_Task details_: Repeat each line of the material below without change.

** Opening Given information block **

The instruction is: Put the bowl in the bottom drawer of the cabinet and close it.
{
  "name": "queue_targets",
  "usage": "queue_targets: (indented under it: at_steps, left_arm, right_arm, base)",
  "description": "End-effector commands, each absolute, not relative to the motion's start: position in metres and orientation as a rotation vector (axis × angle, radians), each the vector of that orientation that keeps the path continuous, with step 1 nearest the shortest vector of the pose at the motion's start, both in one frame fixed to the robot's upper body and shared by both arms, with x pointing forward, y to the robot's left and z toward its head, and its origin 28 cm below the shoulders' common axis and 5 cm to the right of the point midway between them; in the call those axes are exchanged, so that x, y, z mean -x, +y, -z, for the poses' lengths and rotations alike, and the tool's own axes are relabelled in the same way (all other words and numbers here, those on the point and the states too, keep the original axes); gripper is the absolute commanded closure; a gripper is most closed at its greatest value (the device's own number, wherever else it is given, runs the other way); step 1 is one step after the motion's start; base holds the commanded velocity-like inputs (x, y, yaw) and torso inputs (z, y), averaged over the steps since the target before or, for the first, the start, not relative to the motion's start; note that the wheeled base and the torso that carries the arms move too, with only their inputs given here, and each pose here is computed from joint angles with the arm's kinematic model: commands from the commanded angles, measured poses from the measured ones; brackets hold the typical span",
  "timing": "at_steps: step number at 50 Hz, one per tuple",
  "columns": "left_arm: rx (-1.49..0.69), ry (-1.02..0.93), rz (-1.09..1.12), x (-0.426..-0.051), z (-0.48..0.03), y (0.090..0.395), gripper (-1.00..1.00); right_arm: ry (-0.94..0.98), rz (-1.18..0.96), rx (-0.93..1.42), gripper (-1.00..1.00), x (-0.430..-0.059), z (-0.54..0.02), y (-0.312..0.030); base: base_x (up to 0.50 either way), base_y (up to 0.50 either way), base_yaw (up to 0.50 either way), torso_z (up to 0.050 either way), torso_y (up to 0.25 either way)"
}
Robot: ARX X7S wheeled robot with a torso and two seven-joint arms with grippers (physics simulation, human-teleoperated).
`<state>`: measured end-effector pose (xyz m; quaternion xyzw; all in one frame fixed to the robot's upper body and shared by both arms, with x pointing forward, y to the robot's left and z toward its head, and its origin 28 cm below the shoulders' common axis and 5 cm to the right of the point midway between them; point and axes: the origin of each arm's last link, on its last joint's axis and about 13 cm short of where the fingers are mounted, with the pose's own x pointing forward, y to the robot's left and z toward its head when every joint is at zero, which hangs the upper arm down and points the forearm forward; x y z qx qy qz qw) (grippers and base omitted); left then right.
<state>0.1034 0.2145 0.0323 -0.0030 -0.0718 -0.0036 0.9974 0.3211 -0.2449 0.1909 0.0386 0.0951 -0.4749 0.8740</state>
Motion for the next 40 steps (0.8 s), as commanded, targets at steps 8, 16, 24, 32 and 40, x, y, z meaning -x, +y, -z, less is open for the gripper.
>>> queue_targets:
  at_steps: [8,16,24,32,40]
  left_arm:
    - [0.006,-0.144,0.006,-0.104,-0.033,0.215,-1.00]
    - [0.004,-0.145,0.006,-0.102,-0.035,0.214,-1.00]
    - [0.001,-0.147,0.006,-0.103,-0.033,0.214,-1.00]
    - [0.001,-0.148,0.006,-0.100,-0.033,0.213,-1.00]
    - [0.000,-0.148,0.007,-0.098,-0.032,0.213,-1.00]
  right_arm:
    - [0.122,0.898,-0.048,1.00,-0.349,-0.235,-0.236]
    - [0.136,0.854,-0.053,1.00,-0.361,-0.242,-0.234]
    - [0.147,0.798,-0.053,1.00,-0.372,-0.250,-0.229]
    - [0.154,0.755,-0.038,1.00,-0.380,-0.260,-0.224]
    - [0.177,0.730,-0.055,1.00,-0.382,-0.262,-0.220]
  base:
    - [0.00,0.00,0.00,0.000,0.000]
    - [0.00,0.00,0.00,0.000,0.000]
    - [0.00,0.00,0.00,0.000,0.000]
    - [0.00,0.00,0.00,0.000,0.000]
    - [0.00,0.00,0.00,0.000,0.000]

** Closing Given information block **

_Task response_:
The instruction is: Put the bowl in the bottom drawer of the cabinet and close it.
{
  "name": "queue_targets",
  "usage": "queue_targets: (indented under it: at_steps, left_arm, right_arm, base)",
  "description": "End-effector commands, each absolute, not relative to the motion's start: position in metres and orientation as a rotation vector (axis × angle, radians), each the vector of that orientation that keeps the path continuous, with step 1 nearest the shortest vector of the pose at the motion's start, both in one frame fixed to the robot's upper body and shared by both arms, with x pointing forward, y to the robot's left and z toward its head, and its origin 28 cm below the shoulders' common axis and 5 cm to the right of the point midway between them; in the call those axes are exchanged, so that x, y, z mean -x, +y, -z, for the poses' lengths and rotations alike, and the tool's own axes are relabelled in the same way (all other words and numbers here, those on the point and the states too, keep the original axes); gripper is the absolute commanded closure; a gripper is most closed at its greatest value (the device's own number, wherever else it is given, runs the other way); step 1 is one step after the motion's start; base holds the commanded velocity-like inputs (x, y, yaw) and torso inputs (z, y), averaged over the steps since the target before or, for the first, the start, not relative to the motion's start; note that the wheeled base and the torso that carries the arms move too, with only their inputs given here, and each pose here is computed from joint angles with the arm's kinematic model: commands from the commanded angles, measured poses from the measured ones; brackets hold the typical span",
  "timing": "at_steps: step number at 50 Hz, one per tuple",
  "columns": "left_arm: rx (-1.49..0.69), ry (-1.02..0.93), rz (-1.09..1.12), x (-0.426..-0.051), z (-0.48..0.03), y (0.090..0.395), gripper (-1.00..1.00); right_arm: ry (-0.94..0.98), rz (-1.18..0.96), rx (-0.93..1.42), gripper (-1.00..1.00), x (-0.430..-0.059), z (-0.54..0.02), y (-0.312..0.030); base: base_x (up to 0.50 either way), base_y (up to 0.50 either way), base_yaw (up to 0.50 either way), torso_z (up to 0.050 either way), torso_y (up to 0.25 either way)"
}
Robot: ARX X7S wheeled robot with a torso and two seven-joint arms with grippers (physics simulation, human-teleoperated).
`<state>`: measured end-effector pose (xyz m; quaternion xyzw; all in one frame fixed to the robot's upper body and shared by both arms, with x pointing forward, y to the robot's left and z toward its head, and its origin 28 cm below the shoulders' common axis and 5 cm to the right of the point midway between them; point and axes: the origin of each arm's last link, on its last joint's axis and about 13 cm short of where the fingers are mounted, with the pose's own x pointing forward, y to the robot's left and z toward its head when every joint is at zero, which hangs the upper arm down and points the forearm forward; x y z qx qy qz qw) (grippers and base omitted); left then right.
<state>0.1034 0.2145 0.0323 -0.0030 -0.0718 -0.0036 0.9974 0.3211 -0.2449 0.1909 0.0386 0.0951 -0.4749 0.8740</state>
Motion for the next 40 steps (0.8 s), as commanded, targets at steps 8, 16, 24, 32 and 40, x, y, z meaning -x, +y, -z, less is open for the gripper.
>>> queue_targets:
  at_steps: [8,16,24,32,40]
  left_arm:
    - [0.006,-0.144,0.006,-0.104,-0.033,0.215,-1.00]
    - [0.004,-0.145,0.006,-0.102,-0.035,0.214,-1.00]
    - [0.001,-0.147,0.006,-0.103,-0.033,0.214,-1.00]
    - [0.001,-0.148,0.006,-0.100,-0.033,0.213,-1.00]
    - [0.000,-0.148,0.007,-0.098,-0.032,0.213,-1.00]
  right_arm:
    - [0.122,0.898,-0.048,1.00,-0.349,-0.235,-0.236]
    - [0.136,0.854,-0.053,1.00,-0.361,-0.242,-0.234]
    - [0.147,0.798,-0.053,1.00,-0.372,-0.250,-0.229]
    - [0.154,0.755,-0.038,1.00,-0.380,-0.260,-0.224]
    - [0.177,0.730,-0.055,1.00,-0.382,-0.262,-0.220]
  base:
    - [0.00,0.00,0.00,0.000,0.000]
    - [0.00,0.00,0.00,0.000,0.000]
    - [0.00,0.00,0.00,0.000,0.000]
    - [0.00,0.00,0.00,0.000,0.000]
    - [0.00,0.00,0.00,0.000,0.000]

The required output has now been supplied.